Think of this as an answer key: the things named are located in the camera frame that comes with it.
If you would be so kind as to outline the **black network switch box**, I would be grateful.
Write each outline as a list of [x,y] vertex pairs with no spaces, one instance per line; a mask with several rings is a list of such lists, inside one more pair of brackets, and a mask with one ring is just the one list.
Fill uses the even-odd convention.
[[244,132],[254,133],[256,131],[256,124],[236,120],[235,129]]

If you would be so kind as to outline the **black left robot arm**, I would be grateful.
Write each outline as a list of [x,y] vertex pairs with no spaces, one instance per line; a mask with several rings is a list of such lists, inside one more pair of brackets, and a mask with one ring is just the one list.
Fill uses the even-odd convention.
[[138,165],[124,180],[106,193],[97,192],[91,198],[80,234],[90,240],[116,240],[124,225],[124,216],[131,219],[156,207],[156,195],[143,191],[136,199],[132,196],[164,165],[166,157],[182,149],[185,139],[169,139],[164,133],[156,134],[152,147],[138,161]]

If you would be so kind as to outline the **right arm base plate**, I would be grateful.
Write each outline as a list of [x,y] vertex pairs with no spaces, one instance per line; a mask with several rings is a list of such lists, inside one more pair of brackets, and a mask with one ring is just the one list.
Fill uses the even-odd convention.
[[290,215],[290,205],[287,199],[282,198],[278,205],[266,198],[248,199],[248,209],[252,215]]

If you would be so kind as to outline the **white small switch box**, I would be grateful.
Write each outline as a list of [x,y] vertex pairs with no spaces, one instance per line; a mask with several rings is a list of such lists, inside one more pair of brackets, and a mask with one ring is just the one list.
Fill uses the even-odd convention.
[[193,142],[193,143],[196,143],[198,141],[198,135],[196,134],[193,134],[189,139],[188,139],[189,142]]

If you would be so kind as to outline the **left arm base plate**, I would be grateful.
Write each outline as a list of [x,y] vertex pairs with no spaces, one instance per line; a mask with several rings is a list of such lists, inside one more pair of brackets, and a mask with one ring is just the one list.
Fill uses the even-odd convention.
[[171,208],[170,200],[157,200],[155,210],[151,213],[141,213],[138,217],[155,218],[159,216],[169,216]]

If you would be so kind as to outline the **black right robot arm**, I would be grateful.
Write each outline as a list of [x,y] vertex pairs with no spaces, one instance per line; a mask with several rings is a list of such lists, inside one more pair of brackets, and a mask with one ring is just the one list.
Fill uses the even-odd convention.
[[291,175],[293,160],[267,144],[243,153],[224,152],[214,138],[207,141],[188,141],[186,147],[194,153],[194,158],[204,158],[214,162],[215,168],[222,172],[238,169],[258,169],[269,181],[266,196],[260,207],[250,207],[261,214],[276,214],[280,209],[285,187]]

◆ Task objective:
Set down the records again, exactly.

◆ Exercise response:
Think of this as an answer key: the things named are located in the camera frame that comes with it.
If you would be so kind as to outline the **black network switch box**, I would be grateful.
Write each outline as a list of [x,y] vertex pairs with no spaces, one instance per line; a mask with several rings is a list of such lists, inside one more pair of brackets, and a mask with one ring is just the one list.
Fill uses the even-odd convention.
[[244,132],[254,133],[256,131],[256,124],[236,120],[235,129]]

If you would be so kind as to outline the **black left robot arm**, I would be grateful.
Write each outline as a list of [x,y] vertex pairs with no spaces, one instance per line; a mask with several rings is a list of such lists, inside one more pair of brackets, and a mask with one ring is just the one list.
Fill uses the even-odd convention.
[[138,165],[124,180],[106,193],[97,192],[91,198],[80,234],[90,240],[116,240],[124,225],[124,216],[131,219],[156,207],[156,195],[143,191],[136,199],[132,196],[164,165],[166,157],[182,149],[185,139],[169,139],[164,133],[156,134],[152,147],[138,161]]

If you would be so kind as to outline the **right arm base plate**, I would be grateful.
Write each outline as a list of [x,y] vertex pairs with no spaces, one instance per line; a mask with several rings is a list of such lists, inside one more pair of brackets, and a mask with one ring is just the one list.
Fill uses the even-odd convention.
[[290,215],[290,205],[287,199],[282,198],[278,205],[266,198],[248,199],[248,209],[252,215]]

If you would be so kind as to outline the **white small switch box**, I would be grateful.
Write each outline as a list of [x,y] vertex pairs with no spaces, one instance per line; a mask with several rings is a list of such lists, inside one more pair of brackets, and a mask with one ring is just the one list.
Fill uses the even-odd convention.
[[193,142],[193,143],[196,143],[198,141],[198,135],[196,134],[193,134],[189,139],[188,139],[189,142]]

If you would be so kind as to outline the **left arm base plate**, I would be grateful.
Write each outline as a list of [x,y] vertex pairs with no spaces, one instance per line; a mask with several rings is a list of such lists, inside one more pair of brackets, and a mask with one ring is just the one list.
Fill uses the even-odd convention.
[[171,208],[170,200],[157,200],[155,210],[151,213],[141,213],[138,217],[155,218],[159,216],[169,216]]

If you would be so kind as to outline the **black right robot arm**, I would be grateful.
Write each outline as a list of [x,y] vertex pairs with no spaces, one instance per line; a mask with several rings is a list of such lists, inside one more pair of brackets, and a mask with one ring is just the one list.
Fill uses the even-odd convention.
[[291,175],[293,160],[267,144],[243,153],[224,152],[214,138],[207,141],[188,141],[186,147],[194,153],[194,158],[204,158],[214,162],[215,168],[222,172],[238,169],[258,169],[269,181],[266,196],[260,207],[250,207],[261,214],[276,214],[280,209],[285,187]]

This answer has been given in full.